» **Assigned task**
I need the number of lines in the data that contain the word "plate", and nothing beyond it.

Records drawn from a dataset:
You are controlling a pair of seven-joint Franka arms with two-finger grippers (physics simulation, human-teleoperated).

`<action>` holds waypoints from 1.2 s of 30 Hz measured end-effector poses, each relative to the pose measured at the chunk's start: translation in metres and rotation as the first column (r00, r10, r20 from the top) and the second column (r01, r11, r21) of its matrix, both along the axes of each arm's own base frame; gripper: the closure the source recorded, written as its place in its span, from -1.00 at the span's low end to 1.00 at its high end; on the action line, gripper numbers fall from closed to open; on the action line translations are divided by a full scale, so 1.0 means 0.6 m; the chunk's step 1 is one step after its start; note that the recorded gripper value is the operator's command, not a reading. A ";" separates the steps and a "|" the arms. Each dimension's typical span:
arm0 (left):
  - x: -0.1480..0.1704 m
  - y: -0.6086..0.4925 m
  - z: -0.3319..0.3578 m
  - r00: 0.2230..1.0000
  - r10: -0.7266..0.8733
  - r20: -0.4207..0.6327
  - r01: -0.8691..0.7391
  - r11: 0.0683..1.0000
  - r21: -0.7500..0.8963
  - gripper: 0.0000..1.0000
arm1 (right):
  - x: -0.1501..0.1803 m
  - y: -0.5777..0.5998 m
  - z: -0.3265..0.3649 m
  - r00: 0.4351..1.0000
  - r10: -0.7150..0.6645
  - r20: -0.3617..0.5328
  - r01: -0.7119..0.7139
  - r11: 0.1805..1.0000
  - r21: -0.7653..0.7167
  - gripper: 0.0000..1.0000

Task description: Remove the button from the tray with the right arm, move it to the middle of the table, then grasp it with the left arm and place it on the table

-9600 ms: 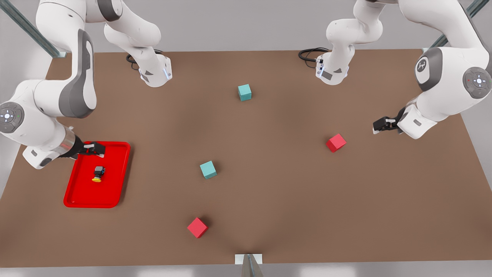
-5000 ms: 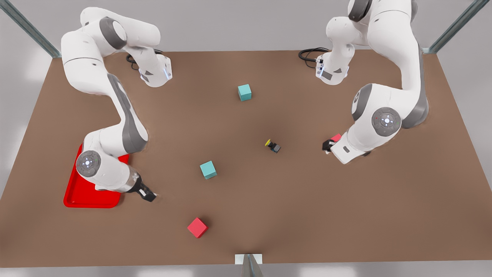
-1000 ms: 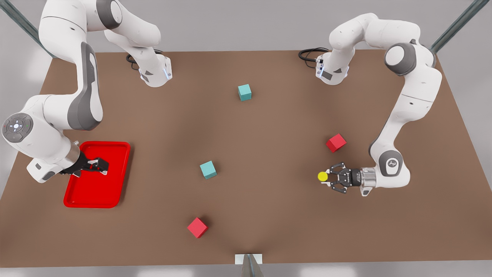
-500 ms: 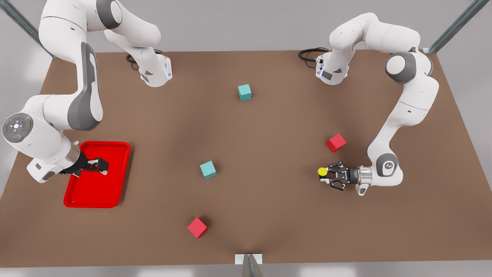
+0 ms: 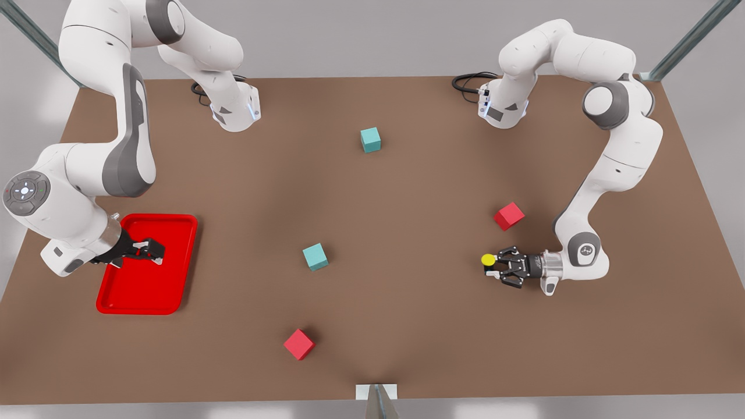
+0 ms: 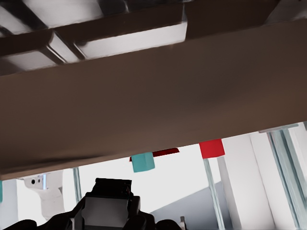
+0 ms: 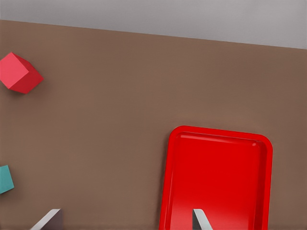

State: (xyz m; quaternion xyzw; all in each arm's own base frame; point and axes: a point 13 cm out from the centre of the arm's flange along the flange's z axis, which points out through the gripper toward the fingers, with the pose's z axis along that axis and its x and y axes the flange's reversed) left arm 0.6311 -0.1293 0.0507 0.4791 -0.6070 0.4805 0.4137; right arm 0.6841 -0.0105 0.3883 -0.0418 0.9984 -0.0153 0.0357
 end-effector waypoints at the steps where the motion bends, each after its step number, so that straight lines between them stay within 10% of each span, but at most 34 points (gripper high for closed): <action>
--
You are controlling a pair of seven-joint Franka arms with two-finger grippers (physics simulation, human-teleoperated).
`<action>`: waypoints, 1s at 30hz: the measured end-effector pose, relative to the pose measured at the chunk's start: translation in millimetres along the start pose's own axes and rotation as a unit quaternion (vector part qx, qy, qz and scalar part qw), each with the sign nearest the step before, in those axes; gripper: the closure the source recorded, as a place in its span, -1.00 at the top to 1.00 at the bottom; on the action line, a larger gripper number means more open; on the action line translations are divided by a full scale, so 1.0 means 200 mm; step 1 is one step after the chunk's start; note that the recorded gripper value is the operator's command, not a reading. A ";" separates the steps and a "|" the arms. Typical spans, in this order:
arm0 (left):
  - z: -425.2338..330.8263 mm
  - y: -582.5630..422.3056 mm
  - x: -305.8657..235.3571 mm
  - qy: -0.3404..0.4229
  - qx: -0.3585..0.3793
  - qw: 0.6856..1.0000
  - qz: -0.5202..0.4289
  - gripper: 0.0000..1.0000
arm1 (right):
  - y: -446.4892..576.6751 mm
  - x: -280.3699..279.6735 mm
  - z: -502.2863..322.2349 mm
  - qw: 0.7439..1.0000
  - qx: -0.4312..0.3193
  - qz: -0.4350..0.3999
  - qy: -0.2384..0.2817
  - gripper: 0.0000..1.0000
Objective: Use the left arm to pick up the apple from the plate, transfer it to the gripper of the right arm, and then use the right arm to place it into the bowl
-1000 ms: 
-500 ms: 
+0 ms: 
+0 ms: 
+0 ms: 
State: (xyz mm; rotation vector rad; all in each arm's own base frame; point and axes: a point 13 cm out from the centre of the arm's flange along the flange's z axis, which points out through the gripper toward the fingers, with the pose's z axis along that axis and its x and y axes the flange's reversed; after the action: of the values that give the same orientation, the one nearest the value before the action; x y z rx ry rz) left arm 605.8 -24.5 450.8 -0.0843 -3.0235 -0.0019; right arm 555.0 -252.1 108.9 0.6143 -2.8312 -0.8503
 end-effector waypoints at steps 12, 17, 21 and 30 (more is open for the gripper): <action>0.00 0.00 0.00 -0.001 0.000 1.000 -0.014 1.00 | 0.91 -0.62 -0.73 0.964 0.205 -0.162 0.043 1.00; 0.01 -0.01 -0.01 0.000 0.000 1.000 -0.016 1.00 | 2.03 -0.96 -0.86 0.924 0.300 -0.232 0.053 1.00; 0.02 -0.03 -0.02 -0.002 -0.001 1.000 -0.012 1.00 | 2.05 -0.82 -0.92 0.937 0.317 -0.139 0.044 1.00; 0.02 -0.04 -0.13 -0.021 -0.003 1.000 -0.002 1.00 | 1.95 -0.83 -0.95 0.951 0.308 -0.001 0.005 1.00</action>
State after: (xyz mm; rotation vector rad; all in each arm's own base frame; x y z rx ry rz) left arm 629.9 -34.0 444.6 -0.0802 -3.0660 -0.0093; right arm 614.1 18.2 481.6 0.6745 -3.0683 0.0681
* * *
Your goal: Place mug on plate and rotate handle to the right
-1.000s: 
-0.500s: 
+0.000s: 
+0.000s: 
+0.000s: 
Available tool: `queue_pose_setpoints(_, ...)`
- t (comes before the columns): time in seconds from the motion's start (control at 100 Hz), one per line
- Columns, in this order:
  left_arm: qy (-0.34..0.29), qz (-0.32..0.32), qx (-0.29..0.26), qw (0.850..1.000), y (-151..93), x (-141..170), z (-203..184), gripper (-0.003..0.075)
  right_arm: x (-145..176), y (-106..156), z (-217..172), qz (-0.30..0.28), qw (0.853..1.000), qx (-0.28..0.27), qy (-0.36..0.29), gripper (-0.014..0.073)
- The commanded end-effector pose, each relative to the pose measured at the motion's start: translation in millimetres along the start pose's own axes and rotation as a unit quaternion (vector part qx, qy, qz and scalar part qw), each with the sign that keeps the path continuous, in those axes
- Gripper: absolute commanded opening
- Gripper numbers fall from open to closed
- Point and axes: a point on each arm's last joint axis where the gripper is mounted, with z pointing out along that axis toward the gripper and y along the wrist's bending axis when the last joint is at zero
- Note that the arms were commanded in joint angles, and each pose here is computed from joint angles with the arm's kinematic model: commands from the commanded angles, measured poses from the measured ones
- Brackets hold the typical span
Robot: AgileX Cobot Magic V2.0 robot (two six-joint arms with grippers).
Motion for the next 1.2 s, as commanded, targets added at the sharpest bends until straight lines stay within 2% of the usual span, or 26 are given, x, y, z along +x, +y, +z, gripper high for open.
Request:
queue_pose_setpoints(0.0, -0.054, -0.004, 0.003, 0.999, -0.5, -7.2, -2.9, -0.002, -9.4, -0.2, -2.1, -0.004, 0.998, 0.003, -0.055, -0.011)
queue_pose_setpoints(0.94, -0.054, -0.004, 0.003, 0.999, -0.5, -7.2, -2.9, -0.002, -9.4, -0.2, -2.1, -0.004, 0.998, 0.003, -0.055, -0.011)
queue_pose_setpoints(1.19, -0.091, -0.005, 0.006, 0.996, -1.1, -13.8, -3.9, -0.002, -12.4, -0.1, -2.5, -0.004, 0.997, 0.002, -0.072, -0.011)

» **Answer to the problem**
2